What you should do
Your copy of the data below must be exact and must leave out all pictures.

· · · · · · ·

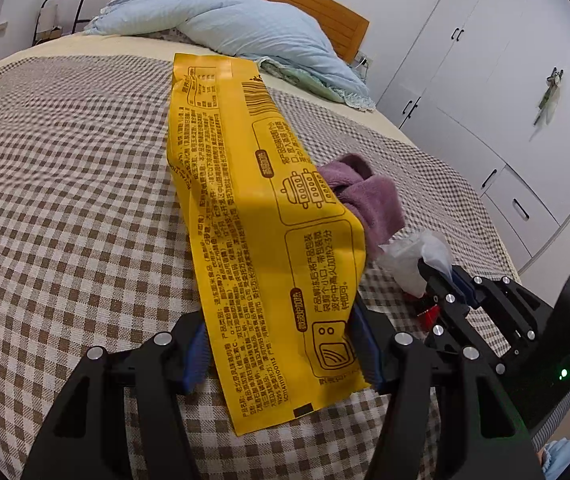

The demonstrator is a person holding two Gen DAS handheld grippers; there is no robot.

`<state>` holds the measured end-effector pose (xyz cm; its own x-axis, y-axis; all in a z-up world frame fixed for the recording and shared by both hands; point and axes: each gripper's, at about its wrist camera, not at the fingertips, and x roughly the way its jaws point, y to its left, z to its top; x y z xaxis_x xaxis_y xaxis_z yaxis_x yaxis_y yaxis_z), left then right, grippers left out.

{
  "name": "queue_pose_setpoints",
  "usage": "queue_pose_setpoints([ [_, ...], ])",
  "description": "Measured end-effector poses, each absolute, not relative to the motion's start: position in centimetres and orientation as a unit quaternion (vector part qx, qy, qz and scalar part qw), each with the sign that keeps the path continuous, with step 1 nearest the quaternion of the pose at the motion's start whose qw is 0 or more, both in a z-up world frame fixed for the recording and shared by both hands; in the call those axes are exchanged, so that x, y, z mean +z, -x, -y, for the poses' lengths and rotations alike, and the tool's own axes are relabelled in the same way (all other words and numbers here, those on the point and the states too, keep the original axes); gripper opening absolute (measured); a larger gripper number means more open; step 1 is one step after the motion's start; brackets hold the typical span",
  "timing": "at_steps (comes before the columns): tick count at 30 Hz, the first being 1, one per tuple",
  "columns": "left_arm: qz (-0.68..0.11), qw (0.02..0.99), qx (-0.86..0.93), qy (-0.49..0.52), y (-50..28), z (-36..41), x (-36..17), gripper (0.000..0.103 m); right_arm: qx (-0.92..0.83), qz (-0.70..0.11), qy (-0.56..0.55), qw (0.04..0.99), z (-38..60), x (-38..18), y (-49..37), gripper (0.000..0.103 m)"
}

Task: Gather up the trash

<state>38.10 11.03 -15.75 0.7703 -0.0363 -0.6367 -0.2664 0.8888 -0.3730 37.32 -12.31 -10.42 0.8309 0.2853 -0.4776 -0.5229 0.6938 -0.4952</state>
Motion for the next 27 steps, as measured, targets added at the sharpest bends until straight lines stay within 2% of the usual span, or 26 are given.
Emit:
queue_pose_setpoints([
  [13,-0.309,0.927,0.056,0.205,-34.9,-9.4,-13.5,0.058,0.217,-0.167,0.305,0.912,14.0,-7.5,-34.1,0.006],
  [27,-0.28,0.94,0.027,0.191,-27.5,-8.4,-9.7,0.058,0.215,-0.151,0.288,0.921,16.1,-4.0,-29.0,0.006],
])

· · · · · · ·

Result
The demonstrator is a person holding two Gen DAS handheld grippers; there is no robot.

`<state>` holds the measured end-effector pose (xyz cm; its own x-axis, y-axis; all in a z-up world frame fixed for the recording and shared by both hands; point and axes: each gripper's, at about its wrist camera, not at the fingertips, and x roughly the way its jaws point, y to its left, z to its top; x y z xaxis_x xaxis_y xaxis_z yaxis_x yaxis_y yaxis_z), left then right, grippers left out.

{
  "name": "queue_pose_setpoints",
  "usage": "queue_pose_setpoints([ [_, ...], ])",
  "description": "Measured end-effector poses, each absolute, not relative to the motion's start: position in centimetres and orientation as a unit quaternion (vector part qx, qy, qz and scalar part qw), each with the sign that keeps the path continuous, with step 1 nearest the quaternion of the pose at the motion's start whose qw is 0 or more, both in a z-up world frame fixed for the recording and shared by both hands; in the call those axes are exchanged, so that x, y, z mean +z, -x, -y, for the poses' lengths and rotations alike, and the tool's own axes are relabelled in the same way (all other words and numbers here, those on the point and the states too, keep the original axes); gripper opening absolute (measured); a larger gripper number means more open; step 1 is one step after the motion's start; brackets hold the typical span",
  "timing": "at_steps (comes before the columns): tick count at 30 Hz, the first being 1, one per tuple",
  "columns": "left_arm: qz (-0.68..0.11), qw (0.02..0.99), qx (-0.86..0.93), qy (-0.49..0.52), y (-50..28), z (-36..41), x (-36..17), gripper (0.000..0.103 m); right_arm: qx (-0.92..0.83), qz (-0.70..0.11), qy (-0.56..0.55), qw (0.04..0.99), z (-38..60), x (-38..18), y (-49..37), gripper (0.000..0.103 m)"
}

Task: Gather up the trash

<state>38.10 11.03 -15.75 0.7703 -0.0363 -0.6367 -0.2664 0.8888 -0.3730 37.32 -12.31 -10.42 0.8309 0.2853 -0.4776 -0.5229 0.6938 -0.4952</state>
Motion for the next 27 steps, as measured, targets added at the sharpest bends until straight lines stay within 2% of the usual span, or 26 are given.
Emit:
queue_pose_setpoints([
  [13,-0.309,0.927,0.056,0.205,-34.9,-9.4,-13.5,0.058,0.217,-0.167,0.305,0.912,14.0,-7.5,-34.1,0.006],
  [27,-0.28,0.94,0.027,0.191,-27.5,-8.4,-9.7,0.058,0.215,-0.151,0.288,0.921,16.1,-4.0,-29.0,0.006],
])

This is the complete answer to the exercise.